▶ _WHAT TO PRODUCE_
Search the listing below for the word "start" and return each line that contains it.

------------------------------

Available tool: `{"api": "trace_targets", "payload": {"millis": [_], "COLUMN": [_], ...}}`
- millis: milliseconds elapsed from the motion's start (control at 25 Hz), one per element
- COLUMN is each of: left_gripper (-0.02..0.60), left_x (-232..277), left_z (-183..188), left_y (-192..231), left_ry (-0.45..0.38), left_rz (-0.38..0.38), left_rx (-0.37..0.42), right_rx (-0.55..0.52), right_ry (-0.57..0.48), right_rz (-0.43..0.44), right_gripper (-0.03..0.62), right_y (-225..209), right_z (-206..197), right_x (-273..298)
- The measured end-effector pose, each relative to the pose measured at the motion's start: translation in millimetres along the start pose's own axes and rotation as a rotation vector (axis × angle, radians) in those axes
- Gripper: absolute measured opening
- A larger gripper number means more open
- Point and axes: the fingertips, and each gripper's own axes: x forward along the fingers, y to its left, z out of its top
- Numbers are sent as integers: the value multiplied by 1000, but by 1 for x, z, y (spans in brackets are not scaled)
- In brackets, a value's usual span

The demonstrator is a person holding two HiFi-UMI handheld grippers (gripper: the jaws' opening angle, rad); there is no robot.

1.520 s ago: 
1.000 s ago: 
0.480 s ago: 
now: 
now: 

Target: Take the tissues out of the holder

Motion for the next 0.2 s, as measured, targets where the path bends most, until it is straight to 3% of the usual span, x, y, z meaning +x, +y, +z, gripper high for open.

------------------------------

▶ _FINAL ANSWER_
- millis: milliseconds elapsed from the motion's start (control at 25 Hz), one per element
- The measured end-effector pose, each relative to the pose measured at the motion's start: translation in millimetres along the start pose's own axes and rotation as a rotation vector (axis × angle, radians) in those axes

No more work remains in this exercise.